1997 Hong Kong film by Chin Kar-lok

97 Aces Go Places is a 1997 Hong Kong action comedy film directed by Chin Kar-lok and starring Alan Tam, Tony Leung, Christy Chung, Donna Chu and Francis Ng. The film is the sixth and final installment of the Aces Go Places film series and features a different cast and storyline. It is the first film in the series to not feature Samuel Hui or Karl Maka as the main characters.

==Plot==
Con artist Mandy Ling / Li Lai Shan cons a rich triad leader Lui Yu Yeung out of his money and gives it to a convalescent center where her mentally disturbed sister Mandy Li is staying. Earlier, she had also conned another triad leader out of a large sum of money in a poker game causing him to die from a heart attack. The triad leader states in his will that his son Ho Sik must avenge him by killing her with a gun. Ho Sik, who has no interest in guns and violence, hires Chui Cheong, the "Drunken Gun", an ace gunman to tutor him. However, Ho later finds himself falling in love with Mandy and is reluctant to kill her.

==Cast==
- Alan Tam as Ho Sik / Ho Sik's father
- Tony Leung Chiu-Wai as Chu Cheong, the Drunken Gun
- Christy Chung as Mandy Ling / Li Lai Shan
- Donna Chu as Mandy Li
- Francis Ng as Lui Yu Yeung
- Simon Lui as Chung Yue
- Maria Cordero as God Mother
- Ben Lam as Lung
- Moses Chan as Yeung's sidekick
- Billy Chow as Yeung's killer
- Raymond Wong as Senior Police Officer
- Dayo Wong as Mr.

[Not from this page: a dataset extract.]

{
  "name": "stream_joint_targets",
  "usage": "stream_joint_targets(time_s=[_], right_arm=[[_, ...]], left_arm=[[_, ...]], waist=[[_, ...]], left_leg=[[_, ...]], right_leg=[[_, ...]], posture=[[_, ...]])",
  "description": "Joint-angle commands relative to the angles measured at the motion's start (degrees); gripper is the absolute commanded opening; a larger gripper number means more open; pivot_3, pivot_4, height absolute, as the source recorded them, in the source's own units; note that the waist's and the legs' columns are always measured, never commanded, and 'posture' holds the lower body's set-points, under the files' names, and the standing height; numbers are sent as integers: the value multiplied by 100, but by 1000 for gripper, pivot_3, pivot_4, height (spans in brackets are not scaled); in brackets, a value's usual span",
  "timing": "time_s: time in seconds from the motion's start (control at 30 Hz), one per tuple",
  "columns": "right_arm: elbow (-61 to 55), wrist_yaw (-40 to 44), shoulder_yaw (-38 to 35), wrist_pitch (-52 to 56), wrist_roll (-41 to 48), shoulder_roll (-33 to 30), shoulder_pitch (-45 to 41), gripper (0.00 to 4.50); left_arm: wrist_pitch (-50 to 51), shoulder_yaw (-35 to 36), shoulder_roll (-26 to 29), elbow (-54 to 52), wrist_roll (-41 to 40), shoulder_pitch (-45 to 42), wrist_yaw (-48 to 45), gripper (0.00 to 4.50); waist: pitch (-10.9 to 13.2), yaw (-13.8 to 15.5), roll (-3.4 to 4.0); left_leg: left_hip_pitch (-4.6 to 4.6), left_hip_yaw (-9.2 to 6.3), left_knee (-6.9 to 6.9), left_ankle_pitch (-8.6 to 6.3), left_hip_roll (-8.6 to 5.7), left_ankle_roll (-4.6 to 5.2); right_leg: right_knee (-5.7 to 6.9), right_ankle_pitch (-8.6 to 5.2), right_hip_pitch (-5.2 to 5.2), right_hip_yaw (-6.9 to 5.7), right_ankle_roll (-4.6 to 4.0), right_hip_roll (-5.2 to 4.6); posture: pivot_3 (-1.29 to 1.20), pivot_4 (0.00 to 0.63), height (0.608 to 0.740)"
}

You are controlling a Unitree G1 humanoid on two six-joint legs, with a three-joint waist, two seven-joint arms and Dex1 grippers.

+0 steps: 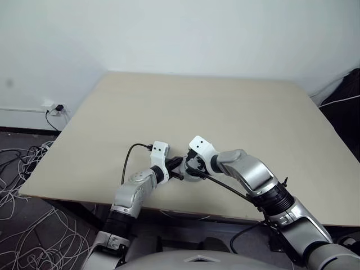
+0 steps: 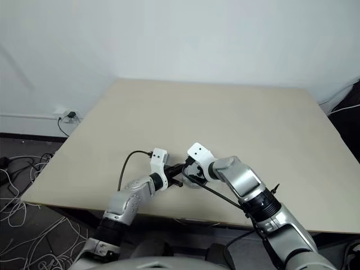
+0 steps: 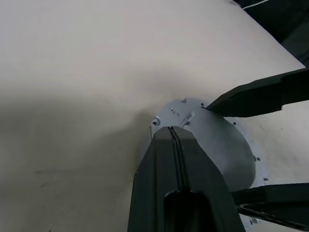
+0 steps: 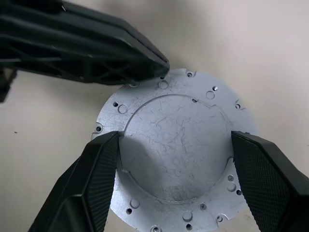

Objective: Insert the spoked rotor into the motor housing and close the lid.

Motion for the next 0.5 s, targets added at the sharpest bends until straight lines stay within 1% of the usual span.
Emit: stream_joint_targets(time_s=[0.03, 0.27, 0.5], right_arm=[[222, -107, 69, 108, -153, -23, 13, 3288], [231, -106, 64, 96, -162, -5, 8, 3288], [218, -118, 26, 104, -143, 34, 25, 3288]], left_arm=[[55, -15, -97, 43, 57, -179, 25, 0], [378, 2, -220, 221, 165, -260, 242, 0], [559, -23, -321, 203, 171, -234, 320, 0]], waist=[[0, -4, 0], [-2, -13, -2], [-12, -8, -10]], left_leg=[[0, 0, 0, -2, 0, -4], [1, -2, 0, -3, 0, -5], [3, -3, 0, -3, -1, -5]], right_leg=[[0, 0, 0, 0, -1, -1], [0, 2, 0, 1, -3, -28], [0, 3, 3, 0, -5, -32]], posture=[[0, 0, 740], [0, 0, 740], [0, 0, 740]])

Chan
- Bennett Pang as Pastor
- Emily Kwan as Yue's driving instructor
- Lam Chiu Wing as musician
- Chin Siu-ho as driver admiring Sik's car
- Karen Tong as woman in the street
- Joey Leung as retarded man
- Vincent Kok as Fatty Fook
- Collin Chou as police special force
- Timmy Hung as police special force
- Mok Ka Yiu as police special force
- Carlo Ng as police special force
- See Mei Yee as Yeung's art appraiser
- Johnny Wong as musician
- Mang Hoi as lieutenant of Sik's Group
- Ka Lee as lieutenant of Sik's Group
- Lee Chi Kit as lieutenant of Sik's Group
- Ma Koo as tea lady at poker game
- Kuk Hin Chiu
- Dion Lam as Fatty's man in black
- Chin Kar-lok as Fatty's man in black
- Peter Chan as lieutenant of Sik's Group
- Yee Tin Hung as Fatty's man in black
- Tang Chiu Yau as Fatty's man in black
- Rocky Lai as Yeung's killer
- Chan Siu Lung
- Nelson Cheung as man in the street
- Chu Cho Kuen as Yeung's thug
- Jack Wong as Yeung's thug
- Mak Wai Cheung as Yeung's thug
- Cheung Bing Chuen as Fatty's man in black

==Box office==
The film grossed HK$10,745,180 at the Hong Kong box office during its theatrical run 21 June to 9 July 1997 in Hong Kong.